(Work order): The result should be an exact copy of only the lines from the one holding "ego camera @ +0" through the last line of the data below, please, without pictures.

(Supplied information):
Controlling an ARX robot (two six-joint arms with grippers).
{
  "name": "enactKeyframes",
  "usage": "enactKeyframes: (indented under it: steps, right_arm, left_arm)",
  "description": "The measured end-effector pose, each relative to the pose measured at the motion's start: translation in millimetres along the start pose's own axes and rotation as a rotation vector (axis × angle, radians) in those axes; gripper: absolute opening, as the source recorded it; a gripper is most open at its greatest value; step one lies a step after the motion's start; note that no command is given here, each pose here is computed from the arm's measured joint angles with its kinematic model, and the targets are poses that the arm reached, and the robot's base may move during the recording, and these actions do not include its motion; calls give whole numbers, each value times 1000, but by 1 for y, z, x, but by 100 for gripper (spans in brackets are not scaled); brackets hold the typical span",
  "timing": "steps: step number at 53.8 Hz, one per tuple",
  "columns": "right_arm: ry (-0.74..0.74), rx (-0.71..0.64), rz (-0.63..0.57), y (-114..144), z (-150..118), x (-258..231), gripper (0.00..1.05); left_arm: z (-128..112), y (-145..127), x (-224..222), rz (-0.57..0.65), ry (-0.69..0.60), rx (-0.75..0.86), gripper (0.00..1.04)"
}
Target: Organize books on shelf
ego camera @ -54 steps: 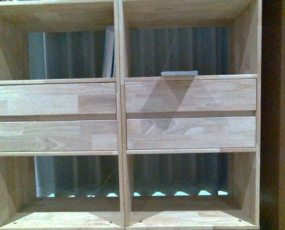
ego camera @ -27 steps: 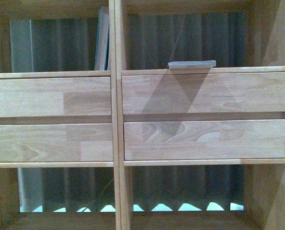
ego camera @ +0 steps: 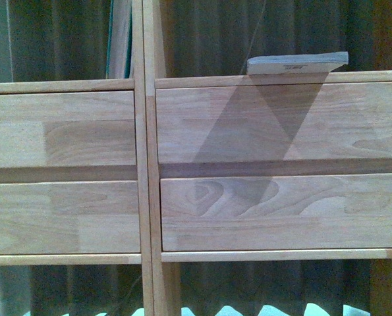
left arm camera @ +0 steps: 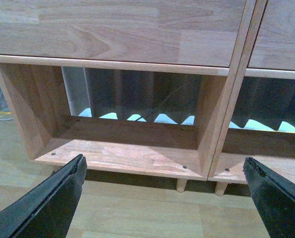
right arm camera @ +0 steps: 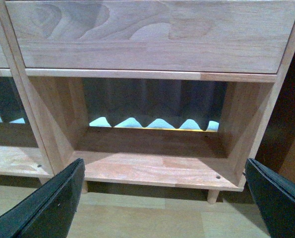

(Answer box):
ego camera @ +0 steps: 
left arm camera @ +0 steps: 
right arm camera @ +0 steps: 

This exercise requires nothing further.